The standard error of the mean helps us understand how varied our sample mean would be if we used a new sample from the population. The Standard error in this case is quite low.

(c) Now estimate the standard error of μ^ using the bootstrap. How does this compare to your answer from (b) ?

boot.fn = function(data, index) {
    return(mean(data[index]))
}
boot(Boston$medv, boot.fn, 1000)

## 
## ORDINARY NONPARAMETRIC BOOTSTRAP
## 
## 
## Call:
## boot(data = Boston$medv, statistic = boot.fn, R = 1000)
## 
## 
## Bootstrap Statistics :
##     original     bias    std. error
## t1* 22.53281 0.02171561   0.4163195

The bootstrapped standard error is .4331926, which is very close to the calculated error of .4088611.

(d) Based on your bootstrap estimate from (c), provide a 95% confidence interval for the mean of “medv”. Compare it to the results obtained using t.test(Boston$medv).

confidence.int = c(22.53 - 2 * 0.4331926, 22.53 + 2 * 0.4331926)
confidence.int

## [1] 21.66361 23.39639

t.test(Boston$medv)

## 
##  One Sample t-test
## 
## data:  Boston$medv
## t = 55.111, df = 505, p-value < 2.2e-16
## alternative hypothesis: true mean is not equal to 0
## 95 percent confidence interval:
##  21.72953 23.33608
## sample estimates:
## mean of x 
##  22.53281

Because the bootstrap standard error was a bit larger, the confidence interval for it was also a bit larger.

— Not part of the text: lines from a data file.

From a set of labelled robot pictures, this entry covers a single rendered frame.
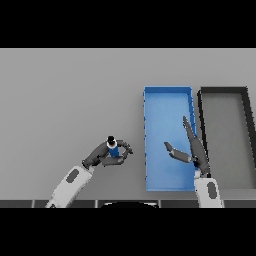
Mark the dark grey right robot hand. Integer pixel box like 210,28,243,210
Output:
163,115,212,178

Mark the blue rectangular bin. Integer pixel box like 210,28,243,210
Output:
142,85,198,193

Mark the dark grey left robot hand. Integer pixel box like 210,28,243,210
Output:
81,139,134,170

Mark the dark grey rectangular bin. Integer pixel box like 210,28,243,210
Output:
196,86,256,192

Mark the blue pipe with dark end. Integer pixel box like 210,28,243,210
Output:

That being said, both intervals are about the same size with only a tenth difference between the upper and lower bounds.

(e) Based on this data set, provide an estimate, μ^med, for the median value of “medv” in the population.

med.hat <- median(Boston$medv)
med.hat

## [1] 21.2

(f) We now would like to estimate the standard error of μ^med. Unfortunately, there is no simple formula for computing the standard error of the median. Instead, estimate the standard error of the median using the bootstrap. Comment on your findings.

boot.fn = function(data, index) {
    return(median(data[index]))
}
boot(Boston$medv, boot.fn, 1000)

## 
## ORDINARY NONPARAMETRIC BOOTSTRAP
## 
## 
## Call:
## boot(data = Boston$medv, statistic = boot.fn, R = 1000)
## 
## 
## Bootstrap Statistics :
##     original   bias    std. error
## t1*     21.2 -0.01105   0.3887242

Our median value is exactly the same at 21.2. The standard error is 0.3841776 which is quite low compared to our overall median.

(g) Based on this data set, provide an estimate for the tenth percentile of “medv” in Boston suburbs. Call this quantity μ^0.1.

mu01.hat <- quantile(Boston$medv, c(0.1))
mu01.hat

##   10% 
## 12.75

(h) Use the bootstrap to estimate the standard error of μ^0.1. Comment on your findings.

boot.fn <- function(data, index) {
    return(quantile(data[index], c(0.1)))
}
boot(Boston$medv, boot.fn, 1000)

## 
## ORDINARY NONPARAMETRIC BOOTSTRAP
## 
## 
## Call:
## boot(data = Boston$medv, statistic = boot.fn, R = 1000)
## 
## 
## Bootstrap Statistics :
##     original  bias    std. error
## t1*    12.75 -0.0169   0.5202692

Looking at the 10th percentile of houses, we can see that the value from (g) and (h) are the same (12.75) but the standard error for the bootstrap was .4879856. This is a small value compared to the original percentile.